Researchers found the virus in 40 Canadian carnivores, such as red foxes, striped skunks and mink that likely devoured the carcasses of dead or sick birds.
If the H5N1 virus is not so new that it can occasionally infect mammals, the symptoms observed this time around are. Instead of causing the usual respiratory symptoms, the virus caused neurological symptoms; Thus large amounts of H5N1 antigens have been detected in the brains of some animals. Heart and lung injuries were also noted.
The researchers also discovered that the virus has undergone mutations that could make it more capable of infecting mammals.
Wild birds appear to have introduced this strain of virus to Canada in 2021-2022. Such “critical” mutations were noticed soon after their arrival, the authors of the study, published in the scientific journal Emerging Microbes & Infection, warn of the need to monitor the virus.
“Influenza A viruses are constantly evolving, thus accumulating adaptive mutations that facilitate virus replication, cross-species transmission, and pose pandemic risks to humans and animals,” the study authors wrote.
Some viruses adapt specifically to a host, Dr. Levon Abrahamian, a professor in the Animal Molecular Virology Laboratory of the University of Montreal’s College of Veterinary Medicine, recalls. Others can mutate quickly and thus quickly adapt to a new host.
“This is the case with coronaviruses and influenza viruses,” he said. This is why these viruses are so important to emerging viruses.”
Another study, conducted in the United States, found H5N1 in 57 live mammals, including foxes and raccoons. Fifty-three of them had neurological symptoms, including seizures, tremors, balance problems, and loss of fear of humans.
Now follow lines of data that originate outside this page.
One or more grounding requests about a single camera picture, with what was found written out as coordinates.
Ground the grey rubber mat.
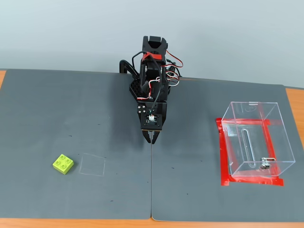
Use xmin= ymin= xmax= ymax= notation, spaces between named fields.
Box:
xmin=151 ymin=76 xmax=304 ymax=223
xmin=0 ymin=68 xmax=152 ymax=220

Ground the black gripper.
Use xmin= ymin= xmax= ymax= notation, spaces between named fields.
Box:
xmin=137 ymin=101 xmax=168 ymax=144

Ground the small metal latch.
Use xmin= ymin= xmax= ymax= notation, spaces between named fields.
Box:
xmin=260 ymin=157 xmax=276 ymax=170

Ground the red tape on arm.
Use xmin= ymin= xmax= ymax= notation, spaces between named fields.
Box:
xmin=142 ymin=53 xmax=163 ymax=62

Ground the red floor tape strip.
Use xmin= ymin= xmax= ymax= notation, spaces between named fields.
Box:
xmin=216 ymin=117 xmax=285 ymax=127
xmin=260 ymin=104 xmax=282 ymax=178
xmin=220 ymin=174 xmax=285 ymax=187
xmin=216 ymin=118 xmax=233 ymax=187

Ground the black table clamp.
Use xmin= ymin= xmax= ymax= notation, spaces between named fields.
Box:
xmin=119 ymin=59 xmax=139 ymax=79

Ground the green lego block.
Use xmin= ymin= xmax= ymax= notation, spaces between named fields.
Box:
xmin=52 ymin=153 xmax=75 ymax=176

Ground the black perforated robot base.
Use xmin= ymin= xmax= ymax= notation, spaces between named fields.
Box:
xmin=129 ymin=75 xmax=172 ymax=103

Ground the red white black servo wire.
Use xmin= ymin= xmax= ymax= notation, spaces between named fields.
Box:
xmin=164 ymin=49 xmax=185 ymax=87
xmin=137 ymin=77 xmax=164 ymax=101

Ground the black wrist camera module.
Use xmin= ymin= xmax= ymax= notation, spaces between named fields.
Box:
xmin=140 ymin=113 xmax=163 ymax=131

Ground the transparent acrylic box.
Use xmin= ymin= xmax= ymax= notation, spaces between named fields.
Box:
xmin=221 ymin=101 xmax=296 ymax=178

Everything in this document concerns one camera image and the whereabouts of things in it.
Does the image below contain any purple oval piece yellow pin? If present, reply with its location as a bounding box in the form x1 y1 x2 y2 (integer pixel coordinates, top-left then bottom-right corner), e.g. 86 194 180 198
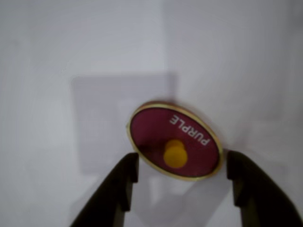
125 100 223 182

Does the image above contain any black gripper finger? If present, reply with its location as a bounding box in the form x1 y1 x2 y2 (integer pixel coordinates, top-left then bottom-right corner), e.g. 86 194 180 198
226 150 303 227
70 152 139 227

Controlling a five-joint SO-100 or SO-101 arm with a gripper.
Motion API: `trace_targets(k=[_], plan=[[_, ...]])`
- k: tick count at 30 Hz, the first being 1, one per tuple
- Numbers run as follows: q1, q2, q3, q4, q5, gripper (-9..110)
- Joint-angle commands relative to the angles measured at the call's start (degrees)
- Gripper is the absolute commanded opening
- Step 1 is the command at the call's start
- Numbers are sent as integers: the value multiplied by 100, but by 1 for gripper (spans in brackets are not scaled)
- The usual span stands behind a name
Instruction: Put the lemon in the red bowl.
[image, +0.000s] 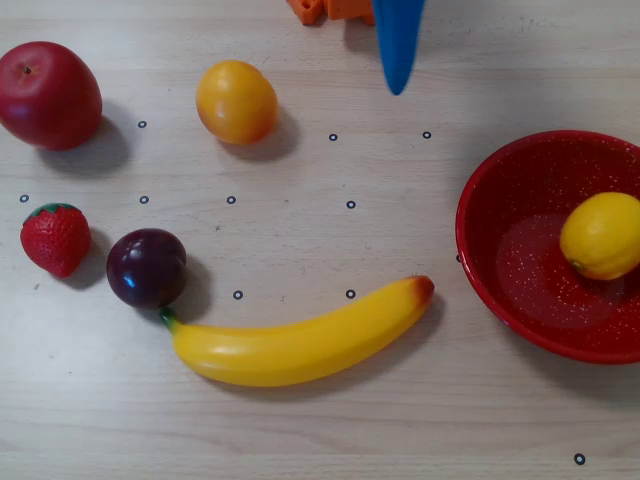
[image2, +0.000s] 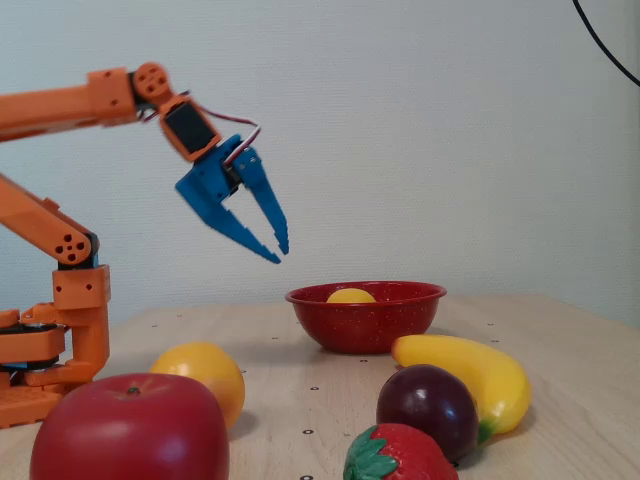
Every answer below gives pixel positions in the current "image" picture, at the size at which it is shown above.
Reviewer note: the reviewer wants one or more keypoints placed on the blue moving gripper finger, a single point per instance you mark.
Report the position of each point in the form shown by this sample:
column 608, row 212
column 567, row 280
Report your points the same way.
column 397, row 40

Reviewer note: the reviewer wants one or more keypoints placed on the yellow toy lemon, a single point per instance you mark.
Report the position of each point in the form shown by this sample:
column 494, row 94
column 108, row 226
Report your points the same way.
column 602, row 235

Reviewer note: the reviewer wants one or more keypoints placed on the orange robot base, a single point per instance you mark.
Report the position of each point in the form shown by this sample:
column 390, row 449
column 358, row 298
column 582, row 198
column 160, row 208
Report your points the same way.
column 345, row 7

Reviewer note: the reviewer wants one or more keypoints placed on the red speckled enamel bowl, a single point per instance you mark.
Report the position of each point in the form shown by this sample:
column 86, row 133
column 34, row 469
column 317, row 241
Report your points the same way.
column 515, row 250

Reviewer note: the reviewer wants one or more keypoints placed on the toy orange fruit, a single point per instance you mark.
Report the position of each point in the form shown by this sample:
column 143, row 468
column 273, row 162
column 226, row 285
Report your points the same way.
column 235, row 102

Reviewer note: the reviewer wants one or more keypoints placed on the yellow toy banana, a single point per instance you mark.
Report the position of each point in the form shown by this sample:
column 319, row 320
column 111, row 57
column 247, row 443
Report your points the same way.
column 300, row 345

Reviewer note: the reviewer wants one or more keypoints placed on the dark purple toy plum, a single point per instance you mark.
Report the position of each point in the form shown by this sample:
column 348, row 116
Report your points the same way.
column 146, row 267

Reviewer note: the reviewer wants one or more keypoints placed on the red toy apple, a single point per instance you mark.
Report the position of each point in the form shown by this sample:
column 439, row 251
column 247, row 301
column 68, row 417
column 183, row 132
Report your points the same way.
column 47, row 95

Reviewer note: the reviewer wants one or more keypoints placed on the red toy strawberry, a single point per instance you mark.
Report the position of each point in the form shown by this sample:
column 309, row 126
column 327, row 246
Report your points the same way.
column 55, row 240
It’s these neurological symptoms that “concern us,” Dr. Abrahamian said, adding that the same symptoms can befall a cat or dog that comes into contact with a dead or sick bird.
The researchers recall that the neurological symptoms observed in raccoons, skunks, and Canadian minks are similar to those seen in seals and foxes infected with H5N8. A recent study in the United Kingdom showed that this virus may have been transmitted directly to foxes and seals by swans it was kept in captivity with.
It cannot therefore be ruled out, the authors of the Canadian study specified, that the mutations that H5N1 undergoes now allow it to be transmitted from mammal to mammal, for example through breast milk or simply during close contact in the hide.
This transmission risk remains unclear, the researchers said, because the virus strain responsible for the current outbreak lacks two characteristics that could facilitate it.
By contrast, the H5N1 variant that infected two Arctic foxes and an Ontario fox had a (rare) mutation that could make the virus more virulent in mammals, allowing it to evade part of its host’s immune system response and thus cause more severe disease.
“This virus can infect mammals, but it needs a longer and broader evolutionary process to adapt to continuous transmission between mammals,” said Dr. Abrahamian. There is no evidence of direct mammalian transmission.
He adds that the risk of transmission to humans is “very small” at the moment.
“The virus needs time and opportunity to become transmissible from mammal to mammal, from wild animal to domestic animal and from domestic animal to human,” he said. It is a long and haphazard process. But monitoring is very important, no doubt.”